Let’s use oil as an example because it’s easy to understand in the following terms.

Every day the world consumes 100m barrels of oil, this is ~ 36.5 bn barrels a year (approx 1 cubic mile of crude oil).

Let’s assume Scenario A where the market is perfectly supplied and the price of oil is thus $80, and the value of the cube is $2.92 trillion.

Now in Scenario B the industry produces 2% surplus oil (102m barrels per day), that’s 37.23 bn barrels a year and in this scenario the price of oil is low settles at $40. Now the suppliers are producing 2% and the value of this 2% larger cube is $1.489 trillion.

Now I’m Scenario C the industry produces a 2% deficit of oil (98m barrels per day).

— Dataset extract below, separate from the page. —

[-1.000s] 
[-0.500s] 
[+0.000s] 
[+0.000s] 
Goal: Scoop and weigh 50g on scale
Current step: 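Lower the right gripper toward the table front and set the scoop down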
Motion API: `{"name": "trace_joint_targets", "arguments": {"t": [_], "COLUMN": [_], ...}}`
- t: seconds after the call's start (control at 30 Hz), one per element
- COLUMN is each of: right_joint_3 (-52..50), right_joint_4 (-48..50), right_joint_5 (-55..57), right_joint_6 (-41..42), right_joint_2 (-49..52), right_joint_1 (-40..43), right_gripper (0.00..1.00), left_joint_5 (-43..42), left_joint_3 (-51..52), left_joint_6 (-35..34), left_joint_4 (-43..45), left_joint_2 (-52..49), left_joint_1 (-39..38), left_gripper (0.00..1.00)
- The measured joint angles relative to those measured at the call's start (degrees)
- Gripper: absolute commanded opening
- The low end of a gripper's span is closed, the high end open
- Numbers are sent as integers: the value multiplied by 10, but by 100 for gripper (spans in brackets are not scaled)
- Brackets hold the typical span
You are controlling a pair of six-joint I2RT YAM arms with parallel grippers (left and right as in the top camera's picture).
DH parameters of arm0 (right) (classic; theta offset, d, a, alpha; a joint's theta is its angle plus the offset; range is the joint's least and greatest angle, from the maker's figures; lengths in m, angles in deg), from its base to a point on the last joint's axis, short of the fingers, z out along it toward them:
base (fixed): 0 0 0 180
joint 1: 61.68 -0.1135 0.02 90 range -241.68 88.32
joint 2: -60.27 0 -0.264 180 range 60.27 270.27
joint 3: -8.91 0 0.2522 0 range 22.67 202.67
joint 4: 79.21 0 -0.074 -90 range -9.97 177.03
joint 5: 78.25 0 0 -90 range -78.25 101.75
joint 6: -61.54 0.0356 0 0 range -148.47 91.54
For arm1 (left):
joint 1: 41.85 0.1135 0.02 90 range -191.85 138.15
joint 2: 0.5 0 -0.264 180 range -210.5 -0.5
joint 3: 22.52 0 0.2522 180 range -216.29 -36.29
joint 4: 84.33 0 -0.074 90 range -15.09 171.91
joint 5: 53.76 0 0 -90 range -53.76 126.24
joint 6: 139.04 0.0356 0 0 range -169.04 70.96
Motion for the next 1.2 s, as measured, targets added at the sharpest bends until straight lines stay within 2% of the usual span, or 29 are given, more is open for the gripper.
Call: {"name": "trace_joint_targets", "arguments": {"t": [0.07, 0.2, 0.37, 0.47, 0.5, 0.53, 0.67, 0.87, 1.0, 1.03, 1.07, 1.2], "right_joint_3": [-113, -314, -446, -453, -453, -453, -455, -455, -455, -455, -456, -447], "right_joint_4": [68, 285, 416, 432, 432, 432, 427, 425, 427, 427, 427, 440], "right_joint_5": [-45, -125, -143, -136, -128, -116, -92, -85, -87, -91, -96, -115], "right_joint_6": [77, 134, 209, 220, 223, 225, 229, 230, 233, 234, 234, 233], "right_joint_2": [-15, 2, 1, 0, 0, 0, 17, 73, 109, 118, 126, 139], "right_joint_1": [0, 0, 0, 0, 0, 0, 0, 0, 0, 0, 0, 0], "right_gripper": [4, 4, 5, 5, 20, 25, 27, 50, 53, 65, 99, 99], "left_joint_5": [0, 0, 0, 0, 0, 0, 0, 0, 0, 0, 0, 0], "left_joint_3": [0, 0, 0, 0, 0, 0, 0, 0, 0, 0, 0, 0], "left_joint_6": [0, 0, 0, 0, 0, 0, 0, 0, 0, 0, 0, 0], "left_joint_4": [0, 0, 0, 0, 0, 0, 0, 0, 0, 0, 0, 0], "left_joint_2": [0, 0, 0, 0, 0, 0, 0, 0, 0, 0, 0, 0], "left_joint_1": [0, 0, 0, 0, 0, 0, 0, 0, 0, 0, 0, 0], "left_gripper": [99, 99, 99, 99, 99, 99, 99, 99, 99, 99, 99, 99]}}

That’s 35.77 bn barrels a year. In this scenario the price of oil is $120. So the value of the smallest cube of the 3 is actually $4.29 trillion.

The abundant (oversupply) scenario is the worst scenario for suppliers.

These are REAL examples based on real data, and you get the same result in any monetary system.

It works the same if demand varies by +/- 2%

If AI causes aggregate demand to fall by 2% yoy then the market will be oversupplied and each marginal additional unit of production has NEGATIVE REALISED VALUE for the suppliers.

Every surplus unit destroys the value of ALL previously produced units.

Prices are vastly more sensitive to supply / demand imbalances than they are to the money supply. Diverging commodity prices prove this.